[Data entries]
-- Opening Marker --
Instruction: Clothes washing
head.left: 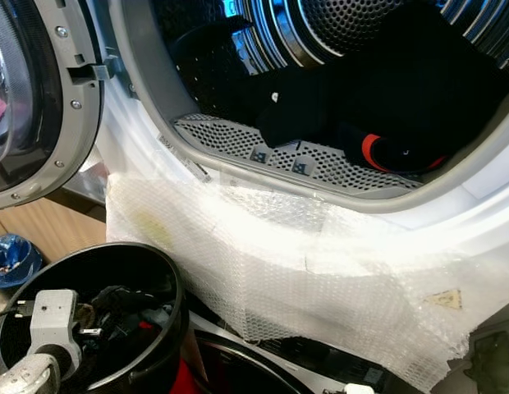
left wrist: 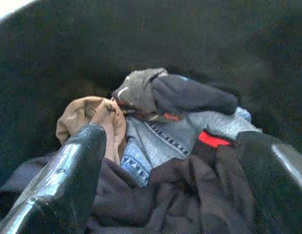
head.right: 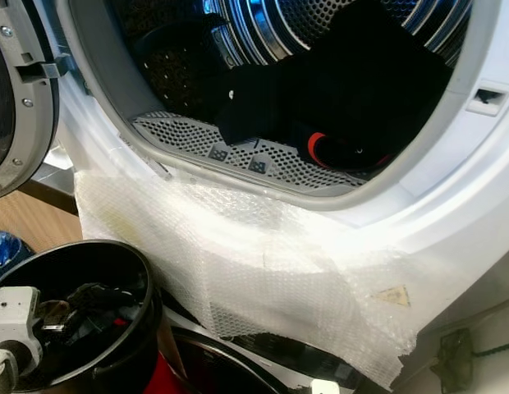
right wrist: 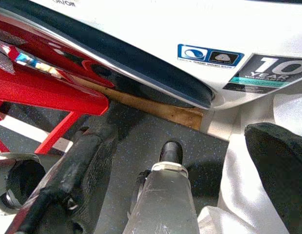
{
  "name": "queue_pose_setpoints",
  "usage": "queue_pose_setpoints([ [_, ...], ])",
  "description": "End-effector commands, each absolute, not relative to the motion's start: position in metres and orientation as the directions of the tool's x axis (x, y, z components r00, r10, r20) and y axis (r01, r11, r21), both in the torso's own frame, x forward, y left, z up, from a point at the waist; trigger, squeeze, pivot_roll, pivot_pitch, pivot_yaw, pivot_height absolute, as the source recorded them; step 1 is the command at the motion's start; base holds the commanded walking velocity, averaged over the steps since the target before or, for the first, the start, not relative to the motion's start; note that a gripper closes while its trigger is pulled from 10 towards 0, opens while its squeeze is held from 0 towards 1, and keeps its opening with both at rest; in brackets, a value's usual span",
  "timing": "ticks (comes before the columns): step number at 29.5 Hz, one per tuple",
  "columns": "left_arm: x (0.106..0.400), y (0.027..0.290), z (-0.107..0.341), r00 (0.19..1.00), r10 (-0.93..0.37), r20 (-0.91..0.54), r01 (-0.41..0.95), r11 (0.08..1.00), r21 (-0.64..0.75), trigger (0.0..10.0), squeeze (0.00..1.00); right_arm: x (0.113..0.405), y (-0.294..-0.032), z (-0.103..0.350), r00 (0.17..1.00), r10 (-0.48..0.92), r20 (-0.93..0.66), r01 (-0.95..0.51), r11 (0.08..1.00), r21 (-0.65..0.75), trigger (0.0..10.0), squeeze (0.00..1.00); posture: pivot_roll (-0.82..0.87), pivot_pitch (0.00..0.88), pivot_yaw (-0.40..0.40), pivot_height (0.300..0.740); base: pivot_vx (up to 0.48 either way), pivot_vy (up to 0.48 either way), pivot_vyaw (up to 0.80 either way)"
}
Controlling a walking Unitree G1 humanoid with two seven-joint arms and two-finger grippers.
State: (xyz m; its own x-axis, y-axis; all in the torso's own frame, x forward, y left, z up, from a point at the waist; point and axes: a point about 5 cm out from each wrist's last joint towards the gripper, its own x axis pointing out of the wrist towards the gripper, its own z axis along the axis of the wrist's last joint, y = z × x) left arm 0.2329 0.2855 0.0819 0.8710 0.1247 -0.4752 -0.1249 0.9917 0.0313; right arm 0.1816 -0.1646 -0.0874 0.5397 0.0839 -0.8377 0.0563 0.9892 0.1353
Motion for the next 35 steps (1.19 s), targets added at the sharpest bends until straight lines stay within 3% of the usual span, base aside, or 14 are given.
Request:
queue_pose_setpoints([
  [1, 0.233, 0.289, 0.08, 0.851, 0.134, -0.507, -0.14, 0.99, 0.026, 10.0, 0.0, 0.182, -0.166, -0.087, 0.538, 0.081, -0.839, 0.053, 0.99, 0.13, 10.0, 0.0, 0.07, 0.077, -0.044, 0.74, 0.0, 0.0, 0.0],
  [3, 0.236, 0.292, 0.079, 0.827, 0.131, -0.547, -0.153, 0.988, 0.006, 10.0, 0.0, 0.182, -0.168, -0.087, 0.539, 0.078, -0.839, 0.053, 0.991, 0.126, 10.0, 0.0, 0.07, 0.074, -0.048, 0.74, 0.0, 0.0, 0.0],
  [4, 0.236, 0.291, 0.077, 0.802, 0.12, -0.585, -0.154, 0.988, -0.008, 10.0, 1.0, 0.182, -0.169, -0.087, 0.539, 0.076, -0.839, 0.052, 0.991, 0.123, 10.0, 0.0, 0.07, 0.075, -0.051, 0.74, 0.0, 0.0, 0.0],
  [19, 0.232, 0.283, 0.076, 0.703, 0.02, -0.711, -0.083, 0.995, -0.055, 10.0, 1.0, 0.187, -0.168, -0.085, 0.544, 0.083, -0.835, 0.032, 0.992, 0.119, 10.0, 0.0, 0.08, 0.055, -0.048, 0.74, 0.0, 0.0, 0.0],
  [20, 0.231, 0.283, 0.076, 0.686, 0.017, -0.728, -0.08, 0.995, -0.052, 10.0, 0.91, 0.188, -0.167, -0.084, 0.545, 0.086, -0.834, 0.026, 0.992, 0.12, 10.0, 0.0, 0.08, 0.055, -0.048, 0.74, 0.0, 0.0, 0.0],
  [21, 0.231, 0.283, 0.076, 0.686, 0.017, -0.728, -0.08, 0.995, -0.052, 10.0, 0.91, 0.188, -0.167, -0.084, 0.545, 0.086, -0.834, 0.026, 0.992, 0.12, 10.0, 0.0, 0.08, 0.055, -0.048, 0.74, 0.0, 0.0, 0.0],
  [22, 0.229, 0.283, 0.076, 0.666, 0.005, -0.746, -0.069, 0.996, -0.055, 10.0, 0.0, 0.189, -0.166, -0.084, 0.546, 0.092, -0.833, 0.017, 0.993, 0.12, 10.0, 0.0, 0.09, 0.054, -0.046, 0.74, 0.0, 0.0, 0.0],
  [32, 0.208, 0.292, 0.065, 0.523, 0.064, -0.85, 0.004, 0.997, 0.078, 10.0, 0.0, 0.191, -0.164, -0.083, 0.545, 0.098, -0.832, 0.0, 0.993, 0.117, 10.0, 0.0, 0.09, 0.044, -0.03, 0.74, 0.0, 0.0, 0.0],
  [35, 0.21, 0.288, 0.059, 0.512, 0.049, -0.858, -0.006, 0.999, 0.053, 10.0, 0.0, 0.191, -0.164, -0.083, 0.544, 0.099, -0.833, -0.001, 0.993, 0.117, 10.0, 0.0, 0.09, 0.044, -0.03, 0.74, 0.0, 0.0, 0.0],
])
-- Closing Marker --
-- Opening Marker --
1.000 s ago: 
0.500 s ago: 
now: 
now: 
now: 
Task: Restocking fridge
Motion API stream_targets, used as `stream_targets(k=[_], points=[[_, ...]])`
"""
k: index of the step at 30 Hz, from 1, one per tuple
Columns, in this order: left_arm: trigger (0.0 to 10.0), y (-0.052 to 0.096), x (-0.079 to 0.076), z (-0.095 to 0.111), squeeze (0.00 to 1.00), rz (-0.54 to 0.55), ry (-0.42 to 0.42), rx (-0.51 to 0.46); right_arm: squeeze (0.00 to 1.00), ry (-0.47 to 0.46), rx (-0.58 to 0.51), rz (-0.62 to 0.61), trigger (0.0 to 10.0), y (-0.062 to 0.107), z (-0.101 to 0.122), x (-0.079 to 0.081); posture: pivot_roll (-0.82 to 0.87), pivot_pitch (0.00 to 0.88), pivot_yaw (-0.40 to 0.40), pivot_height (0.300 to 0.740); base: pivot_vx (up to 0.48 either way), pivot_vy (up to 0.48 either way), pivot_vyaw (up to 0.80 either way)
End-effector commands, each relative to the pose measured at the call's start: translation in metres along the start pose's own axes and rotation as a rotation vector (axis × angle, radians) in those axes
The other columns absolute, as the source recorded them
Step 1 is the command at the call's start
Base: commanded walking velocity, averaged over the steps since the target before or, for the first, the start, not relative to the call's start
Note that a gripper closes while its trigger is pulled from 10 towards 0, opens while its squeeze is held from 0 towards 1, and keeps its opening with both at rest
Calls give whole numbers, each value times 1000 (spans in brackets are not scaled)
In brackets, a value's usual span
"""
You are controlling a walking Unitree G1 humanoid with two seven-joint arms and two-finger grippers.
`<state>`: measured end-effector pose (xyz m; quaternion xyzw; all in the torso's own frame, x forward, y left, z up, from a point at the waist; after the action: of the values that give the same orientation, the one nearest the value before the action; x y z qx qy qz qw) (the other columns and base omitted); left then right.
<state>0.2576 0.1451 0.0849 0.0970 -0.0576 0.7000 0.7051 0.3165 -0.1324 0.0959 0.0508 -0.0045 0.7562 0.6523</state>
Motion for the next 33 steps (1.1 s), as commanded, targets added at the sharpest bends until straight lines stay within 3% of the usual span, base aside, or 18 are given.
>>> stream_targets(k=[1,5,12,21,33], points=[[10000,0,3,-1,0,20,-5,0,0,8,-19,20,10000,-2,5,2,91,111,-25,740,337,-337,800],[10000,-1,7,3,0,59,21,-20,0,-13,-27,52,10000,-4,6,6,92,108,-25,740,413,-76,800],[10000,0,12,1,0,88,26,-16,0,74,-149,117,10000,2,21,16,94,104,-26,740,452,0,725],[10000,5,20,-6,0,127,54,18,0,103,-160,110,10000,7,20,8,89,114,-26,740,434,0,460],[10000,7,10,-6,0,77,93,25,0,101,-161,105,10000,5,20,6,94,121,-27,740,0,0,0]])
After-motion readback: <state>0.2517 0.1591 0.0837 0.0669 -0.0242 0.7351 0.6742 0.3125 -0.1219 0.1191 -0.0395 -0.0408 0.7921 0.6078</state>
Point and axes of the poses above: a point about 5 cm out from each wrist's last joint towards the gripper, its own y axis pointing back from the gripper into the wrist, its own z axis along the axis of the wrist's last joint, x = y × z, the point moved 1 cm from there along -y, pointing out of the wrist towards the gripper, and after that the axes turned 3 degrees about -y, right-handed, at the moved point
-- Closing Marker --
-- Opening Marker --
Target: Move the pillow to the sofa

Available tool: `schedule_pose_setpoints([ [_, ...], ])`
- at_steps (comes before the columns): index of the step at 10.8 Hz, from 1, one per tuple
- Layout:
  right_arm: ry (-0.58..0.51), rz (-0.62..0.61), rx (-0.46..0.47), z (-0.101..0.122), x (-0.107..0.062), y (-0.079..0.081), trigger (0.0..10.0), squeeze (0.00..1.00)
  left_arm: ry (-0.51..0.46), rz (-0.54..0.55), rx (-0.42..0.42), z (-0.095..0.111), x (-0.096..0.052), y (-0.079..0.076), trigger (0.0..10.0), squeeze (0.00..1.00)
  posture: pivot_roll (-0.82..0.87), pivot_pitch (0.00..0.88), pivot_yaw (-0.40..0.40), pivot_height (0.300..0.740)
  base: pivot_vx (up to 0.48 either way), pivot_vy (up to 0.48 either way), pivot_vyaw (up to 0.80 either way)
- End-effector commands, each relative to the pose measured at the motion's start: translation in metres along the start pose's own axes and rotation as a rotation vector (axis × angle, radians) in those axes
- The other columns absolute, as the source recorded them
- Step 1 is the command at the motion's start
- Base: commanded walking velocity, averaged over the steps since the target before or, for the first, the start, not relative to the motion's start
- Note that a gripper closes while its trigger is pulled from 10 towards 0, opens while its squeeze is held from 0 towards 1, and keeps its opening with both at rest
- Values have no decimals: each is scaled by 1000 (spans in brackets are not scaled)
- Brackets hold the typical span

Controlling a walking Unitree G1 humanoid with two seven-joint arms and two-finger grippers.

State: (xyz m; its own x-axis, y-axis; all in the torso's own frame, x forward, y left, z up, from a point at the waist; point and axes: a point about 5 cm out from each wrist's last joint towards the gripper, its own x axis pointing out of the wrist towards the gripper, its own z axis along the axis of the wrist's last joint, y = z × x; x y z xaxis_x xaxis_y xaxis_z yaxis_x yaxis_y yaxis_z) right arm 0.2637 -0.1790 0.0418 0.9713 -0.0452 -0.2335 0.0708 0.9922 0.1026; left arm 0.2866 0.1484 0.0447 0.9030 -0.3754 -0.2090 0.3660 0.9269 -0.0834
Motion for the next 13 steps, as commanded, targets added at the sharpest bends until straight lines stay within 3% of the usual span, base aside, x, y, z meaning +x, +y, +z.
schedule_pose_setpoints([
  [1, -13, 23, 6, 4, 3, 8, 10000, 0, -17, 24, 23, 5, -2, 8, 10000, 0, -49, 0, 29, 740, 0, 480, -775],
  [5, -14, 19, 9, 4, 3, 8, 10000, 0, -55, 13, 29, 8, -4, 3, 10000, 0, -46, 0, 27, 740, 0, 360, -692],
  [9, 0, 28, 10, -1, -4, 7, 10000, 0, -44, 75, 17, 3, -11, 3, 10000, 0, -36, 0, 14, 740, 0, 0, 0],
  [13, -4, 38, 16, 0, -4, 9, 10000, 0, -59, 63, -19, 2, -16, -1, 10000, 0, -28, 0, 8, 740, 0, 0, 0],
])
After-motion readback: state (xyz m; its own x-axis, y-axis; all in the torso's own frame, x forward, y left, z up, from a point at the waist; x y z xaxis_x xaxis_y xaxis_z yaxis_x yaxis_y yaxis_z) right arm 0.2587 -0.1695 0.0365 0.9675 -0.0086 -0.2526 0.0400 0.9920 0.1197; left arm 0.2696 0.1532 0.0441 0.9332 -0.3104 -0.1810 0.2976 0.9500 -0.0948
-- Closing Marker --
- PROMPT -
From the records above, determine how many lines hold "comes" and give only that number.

- RESULT OF THIS EXERCISE -
2